#### DATASET EXTRACT

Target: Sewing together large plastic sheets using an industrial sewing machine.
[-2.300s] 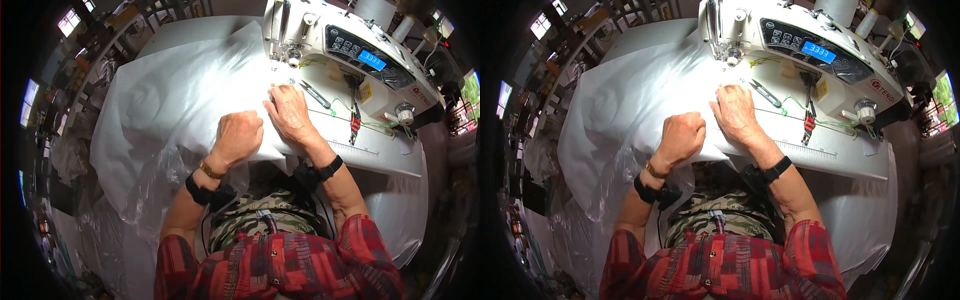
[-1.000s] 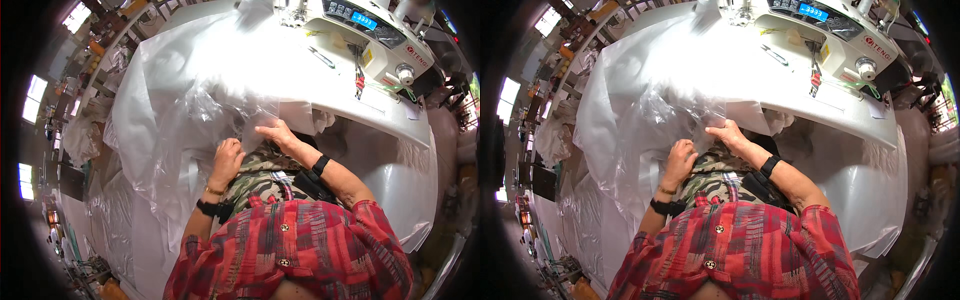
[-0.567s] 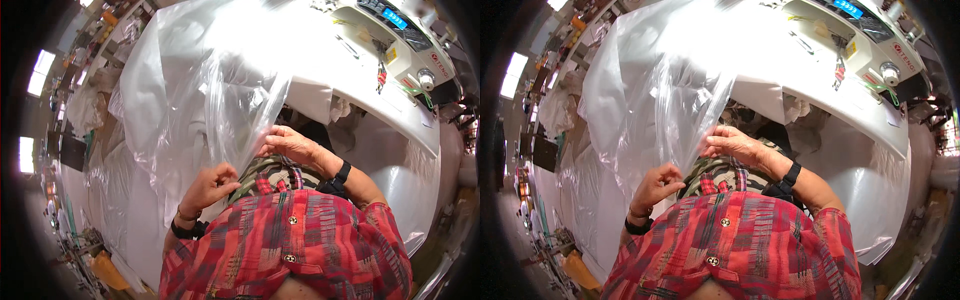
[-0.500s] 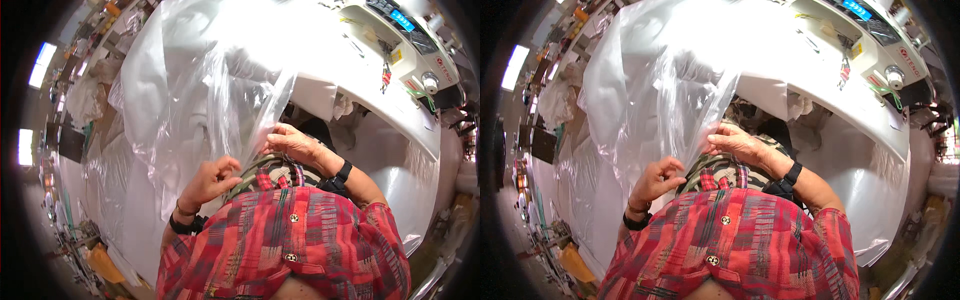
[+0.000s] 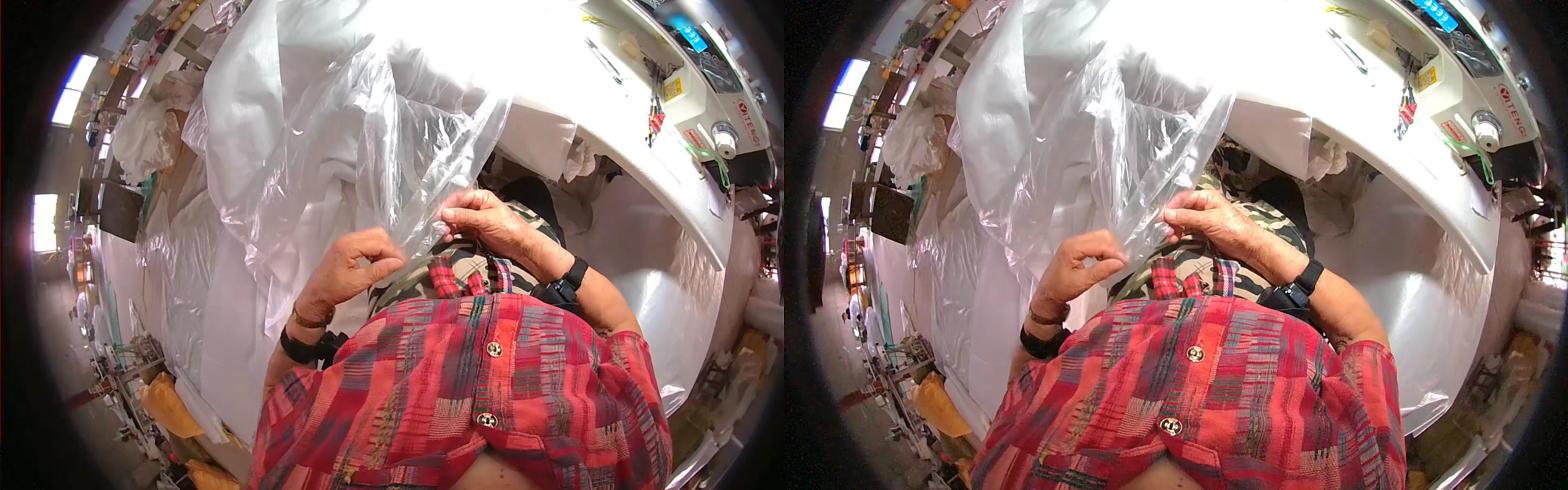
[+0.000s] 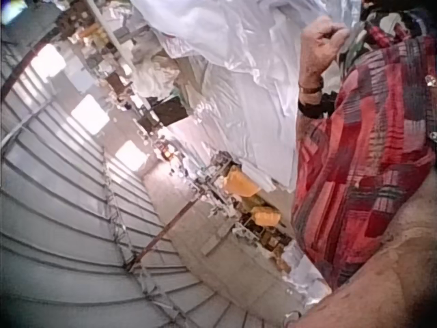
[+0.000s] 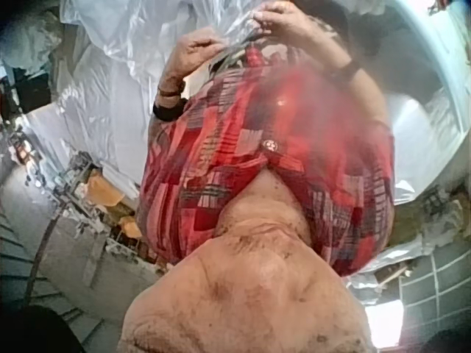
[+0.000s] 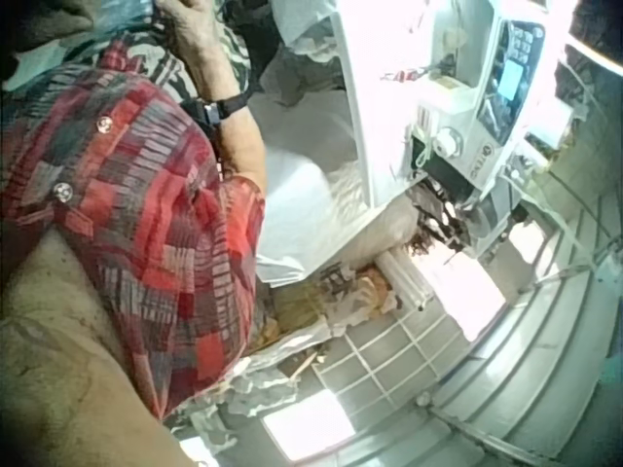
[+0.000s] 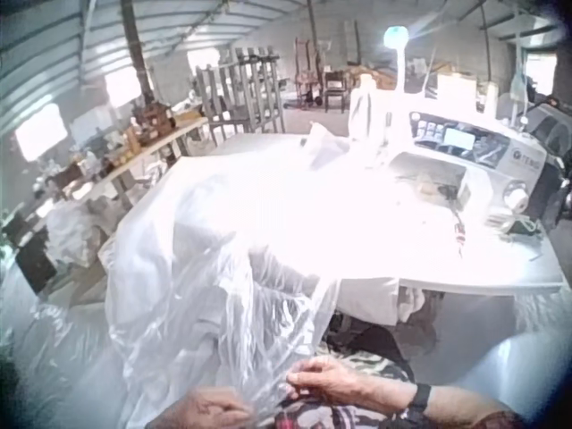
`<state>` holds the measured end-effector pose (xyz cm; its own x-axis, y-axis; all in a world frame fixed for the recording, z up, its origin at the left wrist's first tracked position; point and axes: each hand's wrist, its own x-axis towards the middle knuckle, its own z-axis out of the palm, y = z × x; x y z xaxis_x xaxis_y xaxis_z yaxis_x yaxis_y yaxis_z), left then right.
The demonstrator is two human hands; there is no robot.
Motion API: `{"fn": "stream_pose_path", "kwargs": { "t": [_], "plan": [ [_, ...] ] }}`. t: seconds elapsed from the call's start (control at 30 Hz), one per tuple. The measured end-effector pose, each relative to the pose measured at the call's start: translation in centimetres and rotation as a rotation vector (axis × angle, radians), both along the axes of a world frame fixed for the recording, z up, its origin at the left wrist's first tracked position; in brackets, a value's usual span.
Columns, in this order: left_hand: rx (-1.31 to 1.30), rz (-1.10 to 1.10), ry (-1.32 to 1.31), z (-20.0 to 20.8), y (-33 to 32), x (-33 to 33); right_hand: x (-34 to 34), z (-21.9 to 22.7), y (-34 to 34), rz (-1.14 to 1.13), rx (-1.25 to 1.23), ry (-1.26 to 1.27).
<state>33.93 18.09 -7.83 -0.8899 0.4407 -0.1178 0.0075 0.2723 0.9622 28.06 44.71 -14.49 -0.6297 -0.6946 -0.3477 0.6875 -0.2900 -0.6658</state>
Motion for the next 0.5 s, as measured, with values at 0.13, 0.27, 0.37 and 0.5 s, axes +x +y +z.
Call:
{"fn": "stream_pose_path", "kwargs": {
  "t": [0.13, 0.27, 0.37, 0.5],
  "plan": [
    [-0.064, 0.101, 0.149, 0.2, 1.1, -2.2, -0.1, 0.2, -0.3, 0.039, 0.007, 0.048],
    [0.104, 0.221, -0.145, -0.2, 3.5, -3.9, 0.0, 0.0, 0.7, -0.006, 0.014, 0.164],
    [0.147, 0.252, -0.108, 0.1, 3.9, -3.9, 0.1, -1.1, 4.0, -0.447, 0.326, 0.084],
    [0.154, 0.252, -0.081, 1.3, 3.6, -3.1, -0.7, -5.5, 9.0, -1.083, 0.761, 0.078]
  ]
}}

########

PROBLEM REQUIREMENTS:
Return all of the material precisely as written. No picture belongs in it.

WRITTEN RESPONSE:
Target: Sewing together large plastic sheets using an industrial sewing machine.
[-2.300s] 
[-1.000s] 
[-0.567s] 
[-0.500s] 
[+0.000s] 
[+0.000s] 
[+0.000s] 
[+0.000s] 
[+0.000s] 
`<state>` holds the measured end-effector pose (xyz cm; its own x-axis, y-axis; all in a world frame fixed for the recording, z up, its origin at the left wrist's first tracked position; point and axes: each hand's wrist, its own x-axis towards the middle knuckle, its own z-axis out of the palm, y = z × x; x y z xaxis_x xaxis_y xaxis_z yaxis_x yaxis_y yaxis_z), left then right.
The demonstrator is two human hands; there is no robot.
Motion API: `{"fn": "stream_pose_path", "kwargs": { "t": [_], "plan": [ [_, ...] ] }}`. t: seconds elapsed from the call's start (control at 30 Hz), one per tuple. The measured end-effector pose, each relative to the pose measured at the call's start: translation in centimetres and rotation as a rotation vector (axis × angle, radians), both along the axes of a world frame fixed for the recording, z up, its origin at the left wrist's first tracked position; in brackets, a value's usual span.
Columns, in this order: left_hand: rx (-1.31 to 1.30), rz (-1.10 to 1.10), ry (-1.32 to 1.31), z (-20.0 to 20.8), y (-33 to 32), x (-33 to 33); right_hand: x (-34 to 34), z (-21.9 to 22.7), y (-34 to 34), rz (-1.14 to 1.13), rx (-1.25 to 1.23), ry (-1.26 to 1.27).
<state>33.93 18.09 -7.83 -0.8899 0.4407 -0.1178 0.0075 0.2723 0.9622 28.06 44.71 -14.49 -0.6297 -0.6946 -0.3477 0.6875 -0.2900 -0.6658</state>
Motion for the next 0.5 s, as measured, with values at 0.13, 0.27, 0.37 and 0.5 s, axes +x +y +z.
Call:
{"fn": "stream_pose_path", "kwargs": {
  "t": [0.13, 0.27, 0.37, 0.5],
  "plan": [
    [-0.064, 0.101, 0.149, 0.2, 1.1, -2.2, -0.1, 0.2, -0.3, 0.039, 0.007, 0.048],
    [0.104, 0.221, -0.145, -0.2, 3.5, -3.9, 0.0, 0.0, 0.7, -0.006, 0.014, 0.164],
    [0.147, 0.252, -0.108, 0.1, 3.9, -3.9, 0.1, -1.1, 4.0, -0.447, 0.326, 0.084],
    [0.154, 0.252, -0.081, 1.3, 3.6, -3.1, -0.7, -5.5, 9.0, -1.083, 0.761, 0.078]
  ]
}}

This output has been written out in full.